[Given records — start]

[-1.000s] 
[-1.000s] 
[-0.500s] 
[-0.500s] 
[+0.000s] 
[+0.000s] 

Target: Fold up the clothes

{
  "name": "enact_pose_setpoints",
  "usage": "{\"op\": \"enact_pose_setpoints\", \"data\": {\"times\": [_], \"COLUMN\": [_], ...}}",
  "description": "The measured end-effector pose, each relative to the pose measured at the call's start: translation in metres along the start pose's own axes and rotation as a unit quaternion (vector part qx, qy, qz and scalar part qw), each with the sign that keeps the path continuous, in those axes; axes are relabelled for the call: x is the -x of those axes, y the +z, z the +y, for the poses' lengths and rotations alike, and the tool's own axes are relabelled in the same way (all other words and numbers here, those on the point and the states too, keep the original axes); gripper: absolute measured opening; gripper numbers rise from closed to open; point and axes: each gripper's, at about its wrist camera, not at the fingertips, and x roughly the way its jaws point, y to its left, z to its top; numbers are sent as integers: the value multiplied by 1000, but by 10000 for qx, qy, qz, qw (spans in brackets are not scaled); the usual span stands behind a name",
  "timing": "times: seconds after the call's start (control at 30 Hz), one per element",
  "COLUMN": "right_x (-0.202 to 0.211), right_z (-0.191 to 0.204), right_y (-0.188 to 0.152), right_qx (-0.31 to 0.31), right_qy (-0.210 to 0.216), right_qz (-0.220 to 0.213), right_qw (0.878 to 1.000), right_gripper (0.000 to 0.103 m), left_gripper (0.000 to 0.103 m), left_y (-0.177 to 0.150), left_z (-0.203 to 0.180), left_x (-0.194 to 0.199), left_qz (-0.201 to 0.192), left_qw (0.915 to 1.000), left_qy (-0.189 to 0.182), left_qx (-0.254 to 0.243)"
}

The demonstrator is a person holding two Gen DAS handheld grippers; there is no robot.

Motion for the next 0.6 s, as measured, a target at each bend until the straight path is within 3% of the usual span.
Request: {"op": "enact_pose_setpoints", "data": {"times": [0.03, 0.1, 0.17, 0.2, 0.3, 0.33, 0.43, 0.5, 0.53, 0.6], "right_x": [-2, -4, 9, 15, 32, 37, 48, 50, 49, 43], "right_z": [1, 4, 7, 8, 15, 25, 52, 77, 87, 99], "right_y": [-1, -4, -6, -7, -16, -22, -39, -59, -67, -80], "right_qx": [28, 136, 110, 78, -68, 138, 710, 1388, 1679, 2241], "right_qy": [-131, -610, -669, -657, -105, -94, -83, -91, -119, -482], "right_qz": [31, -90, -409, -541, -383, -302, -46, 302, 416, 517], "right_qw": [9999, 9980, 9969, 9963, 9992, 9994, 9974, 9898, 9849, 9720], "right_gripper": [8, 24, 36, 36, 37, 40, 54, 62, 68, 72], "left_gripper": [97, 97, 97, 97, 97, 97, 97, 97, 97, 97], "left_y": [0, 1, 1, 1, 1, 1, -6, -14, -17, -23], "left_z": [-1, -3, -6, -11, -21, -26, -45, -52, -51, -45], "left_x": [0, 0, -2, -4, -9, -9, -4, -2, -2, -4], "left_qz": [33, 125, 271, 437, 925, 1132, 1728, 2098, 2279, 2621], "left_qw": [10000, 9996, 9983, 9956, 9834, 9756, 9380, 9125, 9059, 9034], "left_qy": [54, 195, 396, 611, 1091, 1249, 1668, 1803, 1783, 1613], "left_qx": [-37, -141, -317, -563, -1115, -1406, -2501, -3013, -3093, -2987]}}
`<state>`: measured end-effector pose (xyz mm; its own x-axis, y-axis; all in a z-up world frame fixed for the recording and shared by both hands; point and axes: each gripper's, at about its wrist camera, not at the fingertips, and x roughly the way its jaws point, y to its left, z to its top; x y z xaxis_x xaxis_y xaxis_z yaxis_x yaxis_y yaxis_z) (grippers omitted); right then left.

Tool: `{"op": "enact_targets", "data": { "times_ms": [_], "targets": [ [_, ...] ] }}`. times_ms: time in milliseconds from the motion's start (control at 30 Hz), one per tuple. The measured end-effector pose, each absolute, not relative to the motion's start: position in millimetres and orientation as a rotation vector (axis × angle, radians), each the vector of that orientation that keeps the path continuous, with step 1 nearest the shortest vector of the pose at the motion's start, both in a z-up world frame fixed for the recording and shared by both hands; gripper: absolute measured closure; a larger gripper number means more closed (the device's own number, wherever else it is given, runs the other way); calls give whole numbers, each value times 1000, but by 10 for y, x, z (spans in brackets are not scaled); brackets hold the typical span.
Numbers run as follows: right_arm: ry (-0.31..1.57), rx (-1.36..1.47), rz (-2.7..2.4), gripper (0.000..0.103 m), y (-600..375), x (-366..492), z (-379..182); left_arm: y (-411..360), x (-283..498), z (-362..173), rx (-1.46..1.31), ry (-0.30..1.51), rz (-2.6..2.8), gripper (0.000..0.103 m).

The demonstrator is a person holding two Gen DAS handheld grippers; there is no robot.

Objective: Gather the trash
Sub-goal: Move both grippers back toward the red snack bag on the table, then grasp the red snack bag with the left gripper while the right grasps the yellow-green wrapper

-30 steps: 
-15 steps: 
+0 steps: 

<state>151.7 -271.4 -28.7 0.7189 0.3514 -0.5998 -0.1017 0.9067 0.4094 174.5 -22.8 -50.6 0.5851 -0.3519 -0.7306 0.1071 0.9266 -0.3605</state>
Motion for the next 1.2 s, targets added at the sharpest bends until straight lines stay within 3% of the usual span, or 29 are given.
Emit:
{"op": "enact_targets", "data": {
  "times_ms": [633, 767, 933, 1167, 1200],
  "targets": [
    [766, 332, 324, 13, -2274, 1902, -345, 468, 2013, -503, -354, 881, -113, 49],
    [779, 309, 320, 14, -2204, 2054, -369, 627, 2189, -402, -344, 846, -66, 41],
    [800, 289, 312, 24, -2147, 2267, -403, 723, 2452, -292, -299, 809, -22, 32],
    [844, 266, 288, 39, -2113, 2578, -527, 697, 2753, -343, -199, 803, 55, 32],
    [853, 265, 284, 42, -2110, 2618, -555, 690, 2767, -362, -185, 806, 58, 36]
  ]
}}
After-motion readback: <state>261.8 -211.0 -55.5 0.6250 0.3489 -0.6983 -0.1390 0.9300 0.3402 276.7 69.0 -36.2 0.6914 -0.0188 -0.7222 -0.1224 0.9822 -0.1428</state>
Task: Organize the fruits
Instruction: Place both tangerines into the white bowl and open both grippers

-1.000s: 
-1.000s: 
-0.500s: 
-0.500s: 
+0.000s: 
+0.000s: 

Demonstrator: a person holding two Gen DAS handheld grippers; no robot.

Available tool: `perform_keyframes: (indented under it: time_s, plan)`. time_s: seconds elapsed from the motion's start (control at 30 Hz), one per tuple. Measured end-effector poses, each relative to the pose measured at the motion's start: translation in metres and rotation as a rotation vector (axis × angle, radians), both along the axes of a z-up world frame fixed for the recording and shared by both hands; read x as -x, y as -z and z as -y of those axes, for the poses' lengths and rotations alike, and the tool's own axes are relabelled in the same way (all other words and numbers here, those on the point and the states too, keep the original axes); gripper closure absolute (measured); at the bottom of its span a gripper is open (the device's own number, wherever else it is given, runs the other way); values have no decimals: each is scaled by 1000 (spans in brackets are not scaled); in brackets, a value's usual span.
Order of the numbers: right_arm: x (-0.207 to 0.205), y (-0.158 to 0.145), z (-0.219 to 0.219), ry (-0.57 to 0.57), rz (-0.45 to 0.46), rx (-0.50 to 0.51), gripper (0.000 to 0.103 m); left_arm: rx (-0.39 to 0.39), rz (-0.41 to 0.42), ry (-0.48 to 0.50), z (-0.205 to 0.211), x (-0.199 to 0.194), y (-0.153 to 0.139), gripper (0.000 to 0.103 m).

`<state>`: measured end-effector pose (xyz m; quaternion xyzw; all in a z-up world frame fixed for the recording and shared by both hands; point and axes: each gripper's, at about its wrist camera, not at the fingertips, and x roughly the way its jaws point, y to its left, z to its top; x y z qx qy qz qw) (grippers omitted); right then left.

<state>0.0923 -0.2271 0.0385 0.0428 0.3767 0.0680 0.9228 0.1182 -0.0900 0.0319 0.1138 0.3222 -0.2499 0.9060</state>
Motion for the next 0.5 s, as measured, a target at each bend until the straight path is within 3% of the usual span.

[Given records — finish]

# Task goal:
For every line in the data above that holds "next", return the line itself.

# Final answer:
Motion for the next 0.6 s, as measured, a target at each bend until the straight path is within 3% of the usual span.
Motion for the next 1.2 s, targets added at the sharpest bends until straight lines stay within 3% of the usual span, or 29 are given.
Motion for the next 0.5 s, as measured, a target at each bend until the straight path is within 3% of the usual span.

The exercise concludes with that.